Buffalo, NY — Generally speaking, the debt collection, or as they prefer, “accounts receivable” industry leaves no stone unturned in their efforts, including pursuing credit card and other forms of debt left by the deceased. Legally, creditors can collect from the estate of a person who is deceased, however, they are required to use appropriate methods for their collection efforts. After an increase in complaints from consumers, last August the Federal Trade Commission (FTC) found it necessary to impose new rules to restrain aggressive creditors attempting to collect after the death of an individual.
“Grieving family members were being pressured to pay the debts of the deceased immediately, and from their own pockets,” said Jeffrey Freedman, senior partner, Jeffrey Freedman Attorneys at Law. “Legally, relatives and friends are not required to pay these accounts. The funds should come from the deceased’s estate. However, people are vulnerable at these times, plus, they often don’t know their legal rights and obligations.”
Although the law varies from state to state and according to the circumstances surrounding the deceased’s estate, the FTC’s new rules restrict collectors from trying to obtain funds from family and friends unless the person has co-signed for a debt incurred by the deceased. Assets that are jointly owned may automatically pass upon death to the living partner(s) (such as joint bank accounts or real estate) outside the estate and not be subject to collection. And benefits such as life insurance proceeds are paid directly to the beneficiary. Anything that is remaining, however, is part of the estate and creditors can request payment from those assets.

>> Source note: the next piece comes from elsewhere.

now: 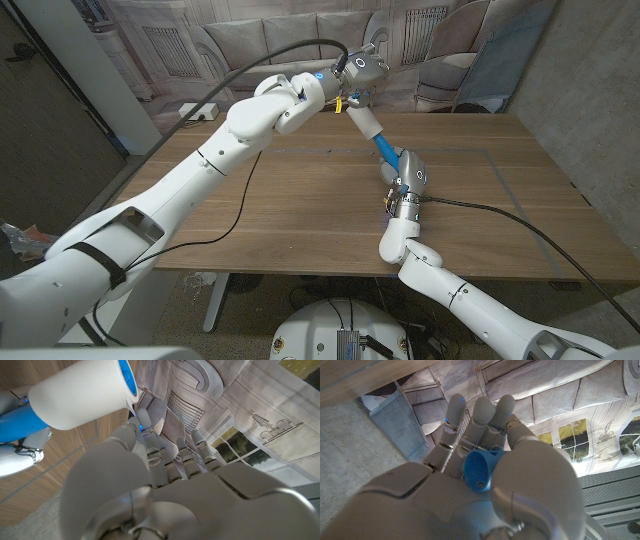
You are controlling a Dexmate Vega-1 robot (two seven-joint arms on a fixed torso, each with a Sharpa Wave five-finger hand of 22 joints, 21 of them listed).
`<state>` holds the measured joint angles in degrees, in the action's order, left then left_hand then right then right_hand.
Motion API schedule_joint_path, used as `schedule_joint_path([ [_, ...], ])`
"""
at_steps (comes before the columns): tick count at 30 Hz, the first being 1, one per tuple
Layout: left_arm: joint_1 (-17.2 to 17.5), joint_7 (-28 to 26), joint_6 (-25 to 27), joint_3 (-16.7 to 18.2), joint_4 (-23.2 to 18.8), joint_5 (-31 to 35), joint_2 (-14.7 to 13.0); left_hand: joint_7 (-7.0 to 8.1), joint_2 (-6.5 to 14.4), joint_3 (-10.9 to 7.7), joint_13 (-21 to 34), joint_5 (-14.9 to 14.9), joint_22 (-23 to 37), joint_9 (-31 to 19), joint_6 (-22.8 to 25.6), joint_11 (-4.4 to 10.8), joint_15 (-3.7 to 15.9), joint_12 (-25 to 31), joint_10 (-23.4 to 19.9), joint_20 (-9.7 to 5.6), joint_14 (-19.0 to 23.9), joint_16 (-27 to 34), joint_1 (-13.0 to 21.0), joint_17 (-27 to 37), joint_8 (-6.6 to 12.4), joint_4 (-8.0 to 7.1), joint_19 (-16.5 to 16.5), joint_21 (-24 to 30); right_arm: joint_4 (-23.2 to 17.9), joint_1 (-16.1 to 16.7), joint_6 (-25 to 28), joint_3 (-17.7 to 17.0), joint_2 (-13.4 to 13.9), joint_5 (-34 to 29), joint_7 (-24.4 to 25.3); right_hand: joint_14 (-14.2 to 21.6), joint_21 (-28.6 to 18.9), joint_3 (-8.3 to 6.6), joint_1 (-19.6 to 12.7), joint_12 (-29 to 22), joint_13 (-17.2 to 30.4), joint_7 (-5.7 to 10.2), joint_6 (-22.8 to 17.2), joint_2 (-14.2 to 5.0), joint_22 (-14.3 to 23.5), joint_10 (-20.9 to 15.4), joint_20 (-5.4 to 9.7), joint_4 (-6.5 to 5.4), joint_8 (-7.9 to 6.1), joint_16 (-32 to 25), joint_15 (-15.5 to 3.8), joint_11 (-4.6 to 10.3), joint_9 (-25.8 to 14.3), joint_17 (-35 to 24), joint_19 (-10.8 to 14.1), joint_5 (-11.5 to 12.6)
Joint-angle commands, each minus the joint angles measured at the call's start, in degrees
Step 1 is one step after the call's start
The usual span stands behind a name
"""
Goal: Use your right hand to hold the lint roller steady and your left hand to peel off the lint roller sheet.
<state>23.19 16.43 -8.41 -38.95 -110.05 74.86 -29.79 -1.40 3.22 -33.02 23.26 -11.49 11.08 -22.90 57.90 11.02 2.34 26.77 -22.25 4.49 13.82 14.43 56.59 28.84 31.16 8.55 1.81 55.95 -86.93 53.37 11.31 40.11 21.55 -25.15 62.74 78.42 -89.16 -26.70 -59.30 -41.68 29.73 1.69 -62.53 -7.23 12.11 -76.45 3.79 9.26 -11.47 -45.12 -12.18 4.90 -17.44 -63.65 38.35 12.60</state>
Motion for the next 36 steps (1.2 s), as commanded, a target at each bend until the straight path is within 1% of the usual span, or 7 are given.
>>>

“We recommend to our clients who are not the executor or administrator of the estate, that if they receive a letter or a phone call from a collector regarding a debt left by their deceased relative, they do not respond in any form to the request,” said Brad Davidzik, an attorney who handles Fair Debt Collection Practices cases with the Freedman firm. “Any interaction can lead the survivor to feel obligated and to pay off a debt he or she doesn’t have to pay.”
The Fair Debt Collection Practices Act (FDCPA) allows collectors contact with only the executor or administrator of a deceased’s estate. The FTC Policy Statement, however, allows collectors to contact family members and friends in order to find the executor or administrator, which leaves the door open for harassment.
“Consumers should never feel harassed by debt collectors and if they do, they should call an attorney who is familiar with Fair Debt Collection Practices law,” Davidzik said. “Our firm has handled a significant number of these cases. We stop the harassment and hold collectors accountable for their actions.”